[TASK DETAILS] Reproduce each line of the material exactly, minus any picture.

[EXERCISE INPUTS]
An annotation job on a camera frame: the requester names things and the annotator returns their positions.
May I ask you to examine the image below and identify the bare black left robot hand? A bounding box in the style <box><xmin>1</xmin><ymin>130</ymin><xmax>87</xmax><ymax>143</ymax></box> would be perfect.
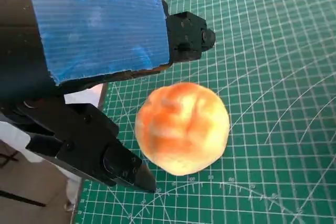
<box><xmin>0</xmin><ymin>0</ymin><xmax>216</xmax><ymax>193</ymax></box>

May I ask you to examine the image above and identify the round toy bread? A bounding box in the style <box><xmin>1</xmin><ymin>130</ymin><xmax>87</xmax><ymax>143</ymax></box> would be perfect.
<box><xmin>135</xmin><ymin>82</ymin><xmax>231</xmax><ymax>176</ymax></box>

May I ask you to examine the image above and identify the green cutting mat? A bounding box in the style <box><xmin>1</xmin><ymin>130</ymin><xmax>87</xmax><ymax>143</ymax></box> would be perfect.
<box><xmin>69</xmin><ymin>0</ymin><xmax>336</xmax><ymax>224</ymax></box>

[RESPONSE TO THE EXERCISE]
An annotation job on a camera frame: the requester names things and the annotator returns their positions.
May I ask you to examine the image below and identify the bare black left robot hand? A bounding box in the style <box><xmin>1</xmin><ymin>130</ymin><xmax>87</xmax><ymax>143</ymax></box> would be perfect.
<box><xmin>0</xmin><ymin>0</ymin><xmax>216</xmax><ymax>193</ymax></box>

May I ask you to examine the image above and identify the round toy bread? A bounding box in the style <box><xmin>1</xmin><ymin>130</ymin><xmax>87</xmax><ymax>143</ymax></box> would be perfect.
<box><xmin>135</xmin><ymin>82</ymin><xmax>231</xmax><ymax>176</ymax></box>

May I ask you to examine the image above and identify the green cutting mat? A bounding box in the style <box><xmin>1</xmin><ymin>130</ymin><xmax>87</xmax><ymax>143</ymax></box> would be perfect.
<box><xmin>69</xmin><ymin>0</ymin><xmax>336</xmax><ymax>224</ymax></box>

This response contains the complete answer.